The failure migration module 44 is further configured to determine a second service end among the multiple service ends providing the service when receiving the error response returned by the first service end, and send the target service request to the second service end.

The failure migration module 44 is further configured to set the weight of the first service end to 0 when the first service end fails;

and determining a second server from each server according to the weight corresponding to each server.

The device also includes:

an adjusting module 45, configured to adjust the weight of the first service end to any weight within a second value range corresponding to the initial weight of the service end when detecting whether the failure of the first service end is resolved;

and if the fault of the first service end is removed, adjusting the weight of the first service end to be the initial weight of the service end.

Wherein, the device still includes:

a failure determining module 46, configured to determine an error rate when the first service end is called in the counting window or the timing window, and if the error rate is greater than or equal to a preset first threshold, a failure occurs in the first service end;

or;

and determining the timeout rate when the first service terminal is called in the counting window or the timing window, and if the timeout rate is greater than or equal to a preset second threshold, the first service terminal fails.

It should be clear to those skilled in the art that, for convenience and simplicity of description, the foregoing division of the functional units and modules is only used for illustration, and in practical applications, the above function distribution may be performed by different functional units and modules as needed, that is, the internal structure of the device is divided into different functional units or modules, so as to perform all or part of the above described functions.
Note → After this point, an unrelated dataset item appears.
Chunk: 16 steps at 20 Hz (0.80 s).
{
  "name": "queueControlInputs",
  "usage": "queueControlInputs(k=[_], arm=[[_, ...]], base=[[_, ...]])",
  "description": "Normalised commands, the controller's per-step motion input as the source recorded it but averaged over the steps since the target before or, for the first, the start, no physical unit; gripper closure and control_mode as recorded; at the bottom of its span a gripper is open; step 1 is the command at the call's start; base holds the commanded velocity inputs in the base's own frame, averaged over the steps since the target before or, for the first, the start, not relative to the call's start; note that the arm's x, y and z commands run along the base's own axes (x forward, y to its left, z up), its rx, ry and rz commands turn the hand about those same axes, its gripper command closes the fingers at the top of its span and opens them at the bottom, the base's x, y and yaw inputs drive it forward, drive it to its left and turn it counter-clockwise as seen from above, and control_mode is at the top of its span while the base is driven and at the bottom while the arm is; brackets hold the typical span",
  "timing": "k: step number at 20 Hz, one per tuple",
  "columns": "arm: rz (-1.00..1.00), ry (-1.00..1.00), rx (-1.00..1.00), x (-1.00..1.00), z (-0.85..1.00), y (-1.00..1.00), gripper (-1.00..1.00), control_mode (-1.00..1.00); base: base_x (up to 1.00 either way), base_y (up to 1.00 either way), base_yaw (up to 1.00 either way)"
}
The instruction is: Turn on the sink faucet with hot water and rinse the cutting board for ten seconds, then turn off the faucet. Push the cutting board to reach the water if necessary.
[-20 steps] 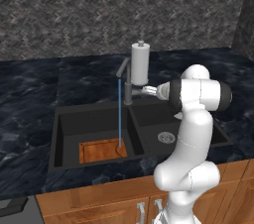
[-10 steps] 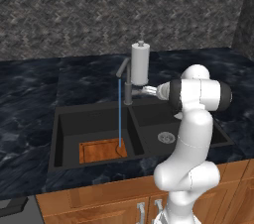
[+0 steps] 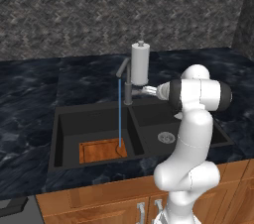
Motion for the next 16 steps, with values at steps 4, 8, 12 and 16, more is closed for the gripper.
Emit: queueControlInputs(k=[4,8,12,16], arm=[[0.00,0.00,0.00,0.00,0.00,0.00,1.00,-1.00],[0.00,0.00,0.00,0.00,0.00,0.00,1.00,-1.00],[0.00,0.00,0.00,0.00,0.00,0.00,1.00,-1.00],[0.00,0.00,0.00,0.00,0.00,0.00,1.00,-1.00]], base=[[0.00,0.00,0.00],[0.00,0.00,0.00],[0.00,0.00,0.00],[0.00,0.00,0.00]])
Each functional unit and module in the embodiments may be integrated in one processing unit, or each unit may exist alone physically, or two or more units are integrated in one unit, and the integrated unit may be implemented in a form of hardware, or in a form of software functional unit. In addition, specific names of the functional units and modules are only for convenience of distinguishing from each other, and are not used for limiting the protection scope of the present application. The specific working processes of the units and modules in the system may refer to the corresponding processes in the foregoing method embodiments, and are not described herein again.
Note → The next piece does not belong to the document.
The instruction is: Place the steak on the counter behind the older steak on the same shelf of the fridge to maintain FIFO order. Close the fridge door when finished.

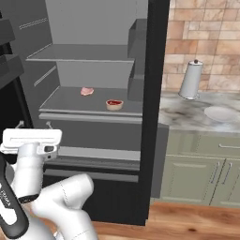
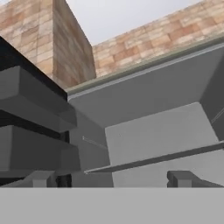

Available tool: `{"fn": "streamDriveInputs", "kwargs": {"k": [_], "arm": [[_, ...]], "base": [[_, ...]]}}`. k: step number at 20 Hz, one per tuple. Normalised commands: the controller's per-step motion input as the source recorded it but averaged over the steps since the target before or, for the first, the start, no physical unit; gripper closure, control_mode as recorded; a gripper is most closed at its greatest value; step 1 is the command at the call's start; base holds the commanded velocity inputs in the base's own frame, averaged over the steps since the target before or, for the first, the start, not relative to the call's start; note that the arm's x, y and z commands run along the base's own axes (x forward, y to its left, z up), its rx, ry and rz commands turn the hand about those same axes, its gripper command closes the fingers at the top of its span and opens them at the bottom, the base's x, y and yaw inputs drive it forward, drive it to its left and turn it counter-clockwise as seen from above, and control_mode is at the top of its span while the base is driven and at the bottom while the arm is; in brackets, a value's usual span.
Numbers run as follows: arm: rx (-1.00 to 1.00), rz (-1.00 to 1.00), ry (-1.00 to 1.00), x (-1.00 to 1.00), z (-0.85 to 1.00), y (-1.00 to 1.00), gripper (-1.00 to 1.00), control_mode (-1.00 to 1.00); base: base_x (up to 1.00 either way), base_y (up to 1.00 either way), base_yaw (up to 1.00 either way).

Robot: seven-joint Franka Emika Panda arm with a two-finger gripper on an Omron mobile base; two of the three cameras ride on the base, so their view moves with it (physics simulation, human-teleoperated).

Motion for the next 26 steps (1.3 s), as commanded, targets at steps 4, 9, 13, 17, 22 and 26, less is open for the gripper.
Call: {"fn": "streamDriveInputs", "kwargs": {"k": [4,9,13,17,22,26], "arm": [[-0.18,0.01,-0.17,0.00,1.00,0.00,-1.00,-1.00],[-0.21,-0.01,-0.23,-0.06,0.99,0.00,-1.00,-1.00],[-0.24,-0.10,-0.31,-0.01,0.82,0.00,-1.00,-1.00],[-0.35,-0.22,-0.43,-0.10,0.27,0.00,-1.00,-1.00],[-0.51,-0.23,-0.45,-0.02,0.18,0.00,-1.00,-1.00],[-0.56,-0.23,-0.31,0.00,0.16,-0.08,-1.00,-1.00]], "base": [[0.00,0.00,0.00],[0.00,0.00,0.00],[0.00,0.00,0.00],[0.00,0.00,0.00],[0.00,0.00,0.00],[0.00,0.00,0.00]]}}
As shown in fig. 5, the cloud service platform 200 according to the embodiment of the present application further includes a memory 21, a processor 22, and a computer program 23 stored in the memory 21 and executable on the processor 22, where the processor 22 implements the processing method when the service fails according to the foregoing embodiments when executing the computer program 23.
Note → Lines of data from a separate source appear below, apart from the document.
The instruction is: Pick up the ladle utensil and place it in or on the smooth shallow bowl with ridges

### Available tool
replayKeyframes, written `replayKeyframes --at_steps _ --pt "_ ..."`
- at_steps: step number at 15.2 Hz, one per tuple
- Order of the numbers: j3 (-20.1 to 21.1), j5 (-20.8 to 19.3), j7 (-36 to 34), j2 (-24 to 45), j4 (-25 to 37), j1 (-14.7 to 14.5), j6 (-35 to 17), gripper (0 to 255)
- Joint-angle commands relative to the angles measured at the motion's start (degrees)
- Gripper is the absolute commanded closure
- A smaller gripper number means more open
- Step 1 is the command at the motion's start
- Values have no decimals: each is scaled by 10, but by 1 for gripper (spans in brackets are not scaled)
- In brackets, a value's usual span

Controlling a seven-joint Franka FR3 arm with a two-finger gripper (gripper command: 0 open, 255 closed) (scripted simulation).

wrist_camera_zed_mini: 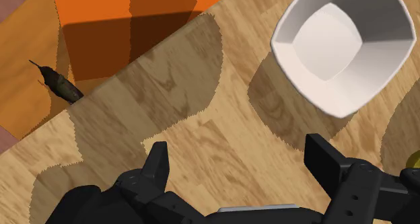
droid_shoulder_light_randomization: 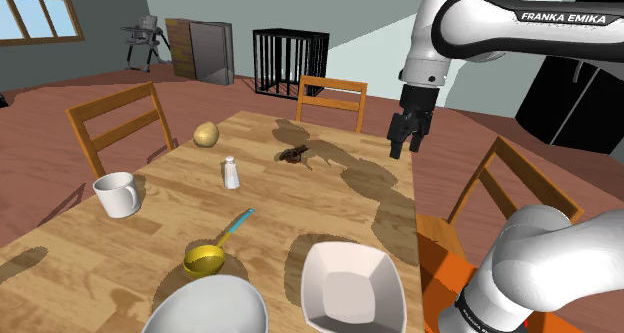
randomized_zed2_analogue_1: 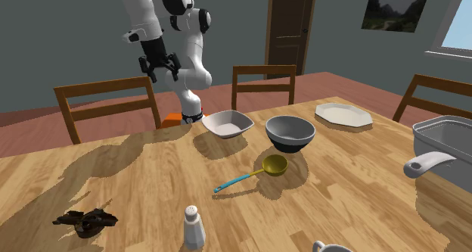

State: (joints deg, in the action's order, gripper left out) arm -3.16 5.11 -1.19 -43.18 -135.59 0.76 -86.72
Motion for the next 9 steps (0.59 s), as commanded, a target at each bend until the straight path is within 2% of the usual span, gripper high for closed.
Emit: replayKeyframes --at_steps 1,9 --pt "0 0 0 0 0 0 0 0" --pt "113 97 -189 -1 -69 -7 -104 0"
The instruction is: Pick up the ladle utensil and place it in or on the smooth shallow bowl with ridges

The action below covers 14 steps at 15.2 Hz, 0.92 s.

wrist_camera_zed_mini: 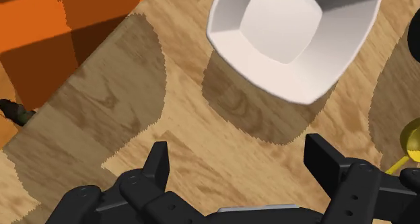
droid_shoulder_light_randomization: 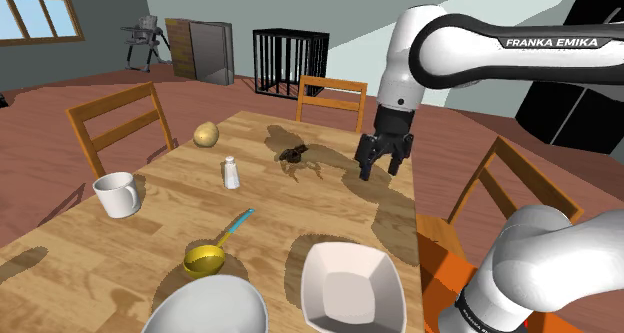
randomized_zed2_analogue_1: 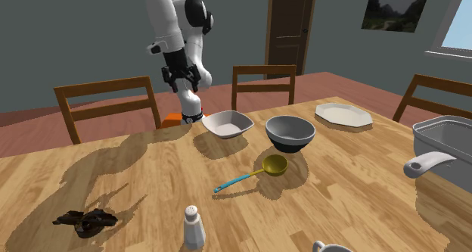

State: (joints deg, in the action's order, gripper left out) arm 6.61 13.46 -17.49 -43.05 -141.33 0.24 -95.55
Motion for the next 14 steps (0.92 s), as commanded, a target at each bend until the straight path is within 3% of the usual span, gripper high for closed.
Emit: replayKeyframes --at_steps 1,8,14 --pt "30 25 -49 3 -16 -3 -31 0" --pt "137 89 -208 77 -15 -2 -147 0" --pt "231 101 -349 183 26 21 -250 0"
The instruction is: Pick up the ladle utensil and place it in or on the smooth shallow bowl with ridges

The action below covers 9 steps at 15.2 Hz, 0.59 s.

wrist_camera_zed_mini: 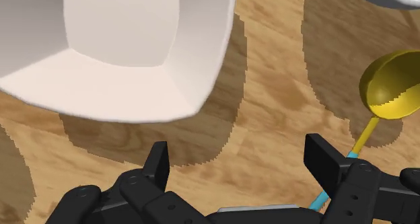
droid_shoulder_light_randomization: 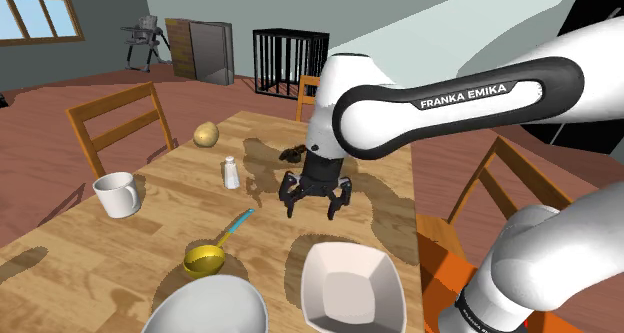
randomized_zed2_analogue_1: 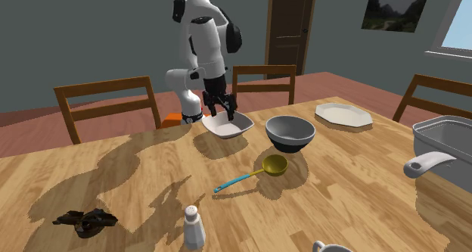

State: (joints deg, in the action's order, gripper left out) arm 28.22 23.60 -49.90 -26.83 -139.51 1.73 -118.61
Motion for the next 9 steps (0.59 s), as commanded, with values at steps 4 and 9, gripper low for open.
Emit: replayKeyframes --at_steps 4,9 --pt "76 -33 -134 110 53 32 -85 0" --pt "138 -141 -304 244 126 62 -152 0"
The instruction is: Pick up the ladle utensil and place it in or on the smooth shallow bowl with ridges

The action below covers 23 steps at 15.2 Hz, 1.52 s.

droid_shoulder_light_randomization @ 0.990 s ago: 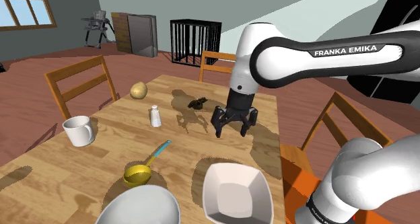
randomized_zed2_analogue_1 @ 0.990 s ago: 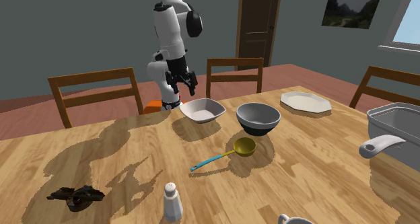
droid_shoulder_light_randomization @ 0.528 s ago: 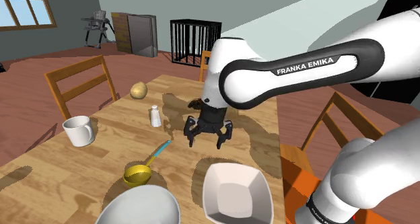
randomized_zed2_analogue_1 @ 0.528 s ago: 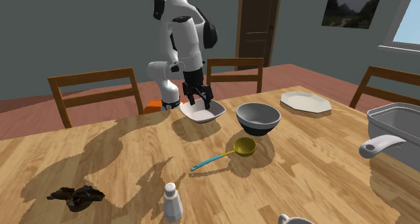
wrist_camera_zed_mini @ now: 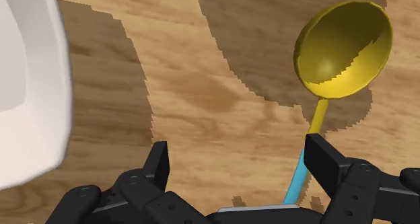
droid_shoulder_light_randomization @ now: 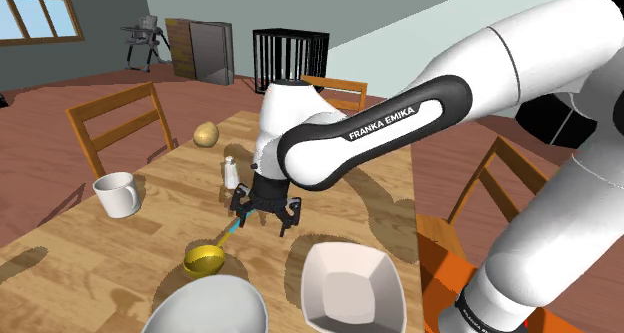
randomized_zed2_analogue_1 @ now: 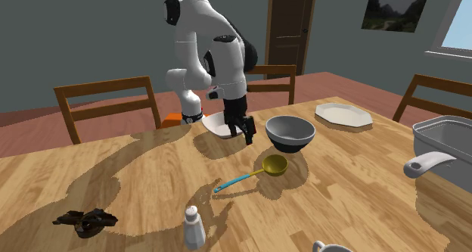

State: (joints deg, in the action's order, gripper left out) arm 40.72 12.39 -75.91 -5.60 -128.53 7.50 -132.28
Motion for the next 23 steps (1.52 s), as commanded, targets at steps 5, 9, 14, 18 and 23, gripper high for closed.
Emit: replayKeyframes --at_steps 5,9,14,18,23 --pt "6 -185 -231 177 115 -26 -41 0" --pt "-24 -240 -297 237 163 -63 -45 0" --pt "-39 -266 -314 268 163 -78 -71 0" --pt "-44 -274 -320 278 163 -84 -78 0" --pt "-44 -274 -320 278 163 -84 -78 0"
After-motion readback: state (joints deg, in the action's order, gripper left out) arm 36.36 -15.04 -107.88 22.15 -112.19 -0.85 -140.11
The Processor 22 may be a Central Processing Unit (CPU), other general purpose Processor, a Digital Signal Processor (DSP), an Application Specific Integrated Circuit (ASIC), a Field Programmable Gate Array (FPGA) or other Programmable logic device, discrete Gate or transistor logic device, discrete hardware component, etc. A general purpose processor may be a microprocessor or the processor may be any conventional processor or the like.

The memory 21 may be an internal storage unit of the cloud service platform 200. The memory 21 may also be an external storage device of the cloud service platform 200, such as a plug-in hard disk, a Smart Media Card (SMC), a Secure Digital (SD) Card, a Flash memory Card (Flash Card), and the like, which are provided on the cloud service platform 200. Further, the memory 21 may also include both an internal storage unit and an external storage device of the cloud service platform 200. The memory 21 is used to store computer programs and other programs and data required by the cloud service platform 200. The memory 21 may also be used to temporarily store data that has been output or is to be output.

The embodiments of the present application further provide a computer-readable storage medium, where a computer program is stored, and when the computer program is executed by a processor, the processing method for service failure in the foregoing embodiments is implemented.

The embodiment of the present application provides a computer program product, which when running on a mobile terminal, enables the mobile terminal to implement the processing method for service failure in the foregoing embodiments when executed.

The integrated unit, if implemented in the form of a software functional unit and sold or used as a stand-alone product, may be stored in a computer readable storage medium. Based on such understanding, all or part of the flow in the method of the embodiments described above can be implemented by a computer program, which can be stored in a computer readable storage medium and can implement the steps of the embodiments of the methods described above when the computer program is executed by a processor. Wherein the computer program comprises computer program code, which may be in the form of source code, object code, an executable file or some intermediate form, etc. The computer-readable storage medium may include at least: any entity or device capable of carrying computer program code to a photographing apparatus/terminal apparatus, a recording medium, computer memory, read-only memory (ROM), random Access Memory (RAM), electrical carrier signal, telecommunication signal, and software distribution medium. Such as a usb-disk, a removable hard disk, a magnetic or optical disk, etc. In some jurisdictions, computer-readable storage media may not be an electrical carrier signal or a telecommunications signal in accordance with legislative and proprietary practices.

In the above embodiments, the descriptions of the respective embodiments have respective emphasis, and reference may be made to the related descriptions of other embodiments for parts that are not described or illustrated in a certain embodiment.

Those of ordinary skill in the art will appreciate that the various illustrative elements and algorithm steps described in connection with the embodiments disclosed herein may be implemented as electronic hardware or combinations of computer software and electronic hardware. Whether such functionality is implemented as hardware or software depends upon the particular application and design constraints imposed on the technical solution. Skilled artisans may implement the described functionality in varying ways for each particular application, but such implementation decisions should not be interpreted as causing a departure from the scope of the present application.

Units described as separate parts may or may not be physically separate, and parts displayed as units may or may not be physical units, may be located in one place, or may be distributed on a plurality of network units. Some or all of the units can be selected according to actual needs to achieve the purpose of the solution of the embodiments of the present application.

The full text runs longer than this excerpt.